В палату на секунду заглянула женщина в медсестерском облачении, видимо, она искала кого-то, но услышав призывный клич Семена вернулась.

- Что, милок, нужно что-нибудь?

- Вы! Вы нужны, несравненная Анна Ильинична, краса и гордость здешних мест!

Его неразборчивая лесть подействовала: медсестра зарделась и подошла ближе к кровати Семена, поглядывая на серьезную и задумчивую физиономию Ковригина.

- Вот, Анна Ильинична, - Семен указал рукой на приятеля, - позвольте вам представить столичную знаменитость, известного писателя современности Павла Васильевича Ковригина, - и не обращая внимания на мимические угрозы Писателя, продолжил вдохновенно врать: - Хочет писать о нашем городе книгу и среди объектов, достойных занять в ней одно их главных мест, выбрал сие достославное заведение. На его материале, так сказать, развернуть обширную панораму жизни всего города. Вас, Анна Ильинична, я порекомендовал моему другу в качестве благодатного источника сведений о здешних порядках и людях, населяющих эту землю обетованную, - он повел рукой по сторонам, показывая, что подразумевает под этим термином.

Ковригин с нескрываемым отвращением посмотрел на "землю обетованную" и хотел было прервать поток красноречия Семена, но его опередила Анна Ильинична, смущенная столь щедрой похвалою в присутствии "столичной знаменитости":

- Да что уж вы, Семен Михалыч, - начала она, поправляя одной рукой волосы и другой одергивая белоснежный халат, - какой там благодатный источник. Обычная я медсестра. Но раз уж, - она перевела взгляд на Павла и замялась, не зная, как его назвать, - раз уж столичного гостя интересует наша работа - я с удовольствием помогу, чем смогу.

- Семен, прекрати балабонство, - Ковригину стал надоедать этот фарс.

- Паша, предоставь это дело мне. Все будет в самом лучшем виде. Анна Ильинична, милая, конечно же вы кладезь нужной информации. Я своему другу плохого не посоветую, - и в сторону Ковригина: - Кстати, Паша, возьми на заметку, в который раз говорю тебе это, - снова медсестре: - И для начала, Анна Ильинична, ему хочется побольше узнать о вашем знаменитом Найденове. Эти сведения, - он понизил голос, - могут стать ядром всей будущей книги, составить ее, так сказать, центр притяжения. Ведь согласитесь, многоуважаемая Анна Ильинична, что все события в городе сейчас вертятся вокруг синей эпидемии, трагически разразившейся в наших краях, а ваш, так сказать, пророк Иеремия каким-то образом замешан в этом деле. А? Что скажете?

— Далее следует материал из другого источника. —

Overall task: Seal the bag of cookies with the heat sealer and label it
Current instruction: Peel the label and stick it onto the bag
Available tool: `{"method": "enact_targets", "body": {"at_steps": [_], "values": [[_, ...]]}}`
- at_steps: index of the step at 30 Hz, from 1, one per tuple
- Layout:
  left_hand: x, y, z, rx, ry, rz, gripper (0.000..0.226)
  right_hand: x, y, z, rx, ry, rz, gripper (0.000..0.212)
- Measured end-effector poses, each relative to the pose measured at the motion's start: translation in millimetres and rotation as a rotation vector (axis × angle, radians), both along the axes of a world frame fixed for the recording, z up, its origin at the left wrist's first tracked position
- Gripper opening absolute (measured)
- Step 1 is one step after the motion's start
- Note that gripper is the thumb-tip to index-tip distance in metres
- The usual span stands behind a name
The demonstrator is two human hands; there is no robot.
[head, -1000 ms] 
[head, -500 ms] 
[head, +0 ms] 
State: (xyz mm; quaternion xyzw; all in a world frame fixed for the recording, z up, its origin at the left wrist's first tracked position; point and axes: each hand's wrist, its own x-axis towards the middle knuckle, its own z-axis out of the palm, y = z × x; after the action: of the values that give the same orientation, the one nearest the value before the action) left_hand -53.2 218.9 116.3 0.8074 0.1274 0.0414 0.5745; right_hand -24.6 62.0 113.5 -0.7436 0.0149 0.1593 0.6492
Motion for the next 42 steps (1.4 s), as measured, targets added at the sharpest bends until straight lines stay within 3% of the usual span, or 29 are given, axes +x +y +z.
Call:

- Ну, я право не знаю, как он может быть замешан в эпидемии. Но что ему что-то известно, это точно. До этого-то он лет пять молчуном был - ни слова не говорил, а тут, как раз в начале эпидемии заговорил, да так, что всех удивил и напугал. Да и не только врачей и сестер. О нем уже и в городе знают - болтают-то разное, все больше придумывают. Уж не знаю, кто эти глупости распространяет, но правда в них тоже есть, это уж точно, - она перестала смущаться Ковригина и теперь доверительно рассказывала ему все, что знала об этой истории. А знала она много - недаром сама была одной из движущих ее сил, одним из ее центров, к которому стягивались многие нити.